C33G-04
Using SfM Photogrammetry from a Manned-aircraft to Settle Debate on the Heights of the Five Tallest Mountains in the US Arctic

Wednesday, 16 December 2015: 14:25
3009 (Moscone West)
Matt Nolan, University of Alaska Fairbanks, Fairbanks, AK, United States and Kit Deslauriers, The North Face, Jackson, WY, United States
Abstract:
Due to discrepancies on the USGS topographic maps made in the late 1950s, the height of the tallest peaks in the US Arctic has remained uncertain -- until now. The five tallest peaks here are located within 40 km of each other in the eastern Brooks Range of Alaska within the Arctic National Wildlife Refuge. The 1:250,000 scale map lists Mt Isto as tallest at 9050’, but the 1:63,360 scale map lists it at 8975’. These values bracket the elevation of Mt Chamberlin, which is listed as 9020’ on both maps, creating the primary uncertainty. We used fodar™, an airborne photogrammetric method utilizing Structure-from-Motion (SfM) algorithms, to measure the heights of these peaks and validated these measurements using survey-grade GPS and airborne lidar.

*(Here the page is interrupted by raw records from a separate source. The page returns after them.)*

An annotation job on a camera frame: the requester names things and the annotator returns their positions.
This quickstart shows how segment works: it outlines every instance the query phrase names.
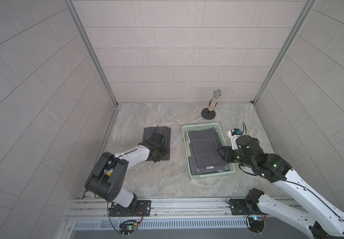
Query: microphone
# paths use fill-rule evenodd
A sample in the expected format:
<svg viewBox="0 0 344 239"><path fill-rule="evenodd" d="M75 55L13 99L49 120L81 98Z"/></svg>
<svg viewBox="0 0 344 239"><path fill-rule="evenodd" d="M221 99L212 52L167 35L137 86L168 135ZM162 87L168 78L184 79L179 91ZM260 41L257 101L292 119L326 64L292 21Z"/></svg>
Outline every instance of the microphone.
<svg viewBox="0 0 344 239"><path fill-rule="evenodd" d="M216 106L217 101L221 95L222 95L222 92L220 89L213 91L213 97L212 97L211 101L209 102L208 108L204 108L201 111L201 116L204 119L211 120L211 119L215 118L216 112L214 111L214 107Z"/></svg>

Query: metal bracket
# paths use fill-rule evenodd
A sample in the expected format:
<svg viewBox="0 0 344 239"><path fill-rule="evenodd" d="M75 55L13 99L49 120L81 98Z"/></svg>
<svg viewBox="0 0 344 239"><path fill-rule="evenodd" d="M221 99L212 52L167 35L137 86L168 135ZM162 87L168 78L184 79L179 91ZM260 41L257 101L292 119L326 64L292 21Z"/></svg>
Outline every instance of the metal bracket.
<svg viewBox="0 0 344 239"><path fill-rule="evenodd" d="M140 208L140 211L143 213L143 216L149 216L150 215L150 207L151 206L151 201L150 200L138 200L136 203L136 208ZM112 204L112 209L109 211L109 216L110 217L116 217L116 216L124 216L128 217L125 213L122 213L120 211L120 205L119 204ZM131 216L140 216L139 211L135 211L135 213Z"/></svg>
<svg viewBox="0 0 344 239"><path fill-rule="evenodd" d="M232 215L250 215L250 214L256 214L256 215L263 215L258 208L256 209L254 213L251 213L249 209L246 207L245 199L229 199L229 204L231 205L231 211Z"/></svg>

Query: light green basket
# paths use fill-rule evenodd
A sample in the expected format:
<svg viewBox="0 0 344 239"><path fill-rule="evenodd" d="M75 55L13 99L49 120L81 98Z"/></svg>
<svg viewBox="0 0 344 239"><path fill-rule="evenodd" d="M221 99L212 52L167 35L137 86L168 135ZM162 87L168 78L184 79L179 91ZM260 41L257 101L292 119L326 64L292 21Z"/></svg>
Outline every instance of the light green basket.
<svg viewBox="0 0 344 239"><path fill-rule="evenodd" d="M226 142L225 142L225 138L222 135L222 131L220 128L220 125L218 123L201 123L201 124L197 124L197 125L184 125L182 127L183 129L183 138L184 138L184 145L185 145L185 153L186 153L186 161L188 163L188 172L189 172L189 177L191 179L197 179L197 178L201 178L201 177L210 177L210 176L219 176L219 175L224 175L224 174L231 174L234 173L236 171L236 169L234 168L233 164L229 164L230 167L230 171L227 172L215 172L212 174L203 174L203 175L192 175L191 174L191 169L189 167L189 160L188 160L188 149L186 148L186 143L185 141L188 140L186 138L186 133L190 132L190 131L203 131L203 130L207 130L210 128L215 128L218 132L218 135L220 137L221 143L223 146L226 146Z"/></svg>

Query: gray floor
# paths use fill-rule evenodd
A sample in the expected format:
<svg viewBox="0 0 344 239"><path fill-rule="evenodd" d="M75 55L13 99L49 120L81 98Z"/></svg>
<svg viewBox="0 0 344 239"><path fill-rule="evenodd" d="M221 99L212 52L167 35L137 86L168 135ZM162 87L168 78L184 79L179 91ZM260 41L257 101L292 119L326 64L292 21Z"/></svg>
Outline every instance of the gray floor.
<svg viewBox="0 0 344 239"><path fill-rule="evenodd" d="M188 163L181 127L184 125L218 122L227 145L231 145L227 131L247 126L247 133L260 141L266 153L274 153L268 136L252 104L218 103L213 120L201 117L207 103L127 103L122 104L115 120L105 151L119 153L142 141L143 129L169 126L171 133L170 161L147 161L127 170L123 187L140 197L214 197L246 196L252 188L270 196L288 196L267 180L236 172L224 176L189 179Z"/></svg>

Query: gray checkered cloth
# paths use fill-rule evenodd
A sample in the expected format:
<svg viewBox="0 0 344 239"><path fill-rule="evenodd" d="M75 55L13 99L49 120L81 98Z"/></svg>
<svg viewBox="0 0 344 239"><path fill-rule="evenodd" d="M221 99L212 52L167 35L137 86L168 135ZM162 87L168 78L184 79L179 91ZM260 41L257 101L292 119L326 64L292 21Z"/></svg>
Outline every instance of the gray checkered cloth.
<svg viewBox="0 0 344 239"><path fill-rule="evenodd" d="M230 166L217 153L222 143L215 128L188 132L191 174L230 171Z"/></svg>

The GPS and fodar measurements of Mt Isto and Mt Chamberlin agree to within centimeters, and show that both mountains are under 9000’ and that one of them is actually the third tallest. We have mapped each of the five peaks between 4 and 6 times over the past 7 years using either lidar or fodar, with a final measurement uncertainty of less than +/- 30 cm, noting a gradual loss of elevation over time on most of them, caused by ablation of glacier-capped and snow-corniced peaks. When the USGS maps were made, it is therefore conceivable that one or more of these mountains were over 9000’ but have since lowered due to ice loss. Analysis of the SfM data shows that all five peaks likely have less than 10 meters of ice remaining on them and, at current loss rates, rock may be exposed on some of them within the next 10 years. The difference in height between the 4th and 5th tallest peaks varied temporally between 1 and 3 m, suggesting that their order may yet change before rock is exposed there. The measured heights of these five peaks will be revealed in the presentation. Based on the correspondence between and within data sets, we also conclude that our SfM photogrammetry is as accurate and more precise than our lidar in the measurement of these mountains and offers many other advantages. In particular, the photogrammetric hardware is 10x less expensive than lidar of similar capability, and unlike lidar the SfM measurements also create a perfectly co-registered orthoimage which is useful in interpretation of topographic change.

Figure. 3D visualization of Mt Isto fodar data with GPS validation data overlain.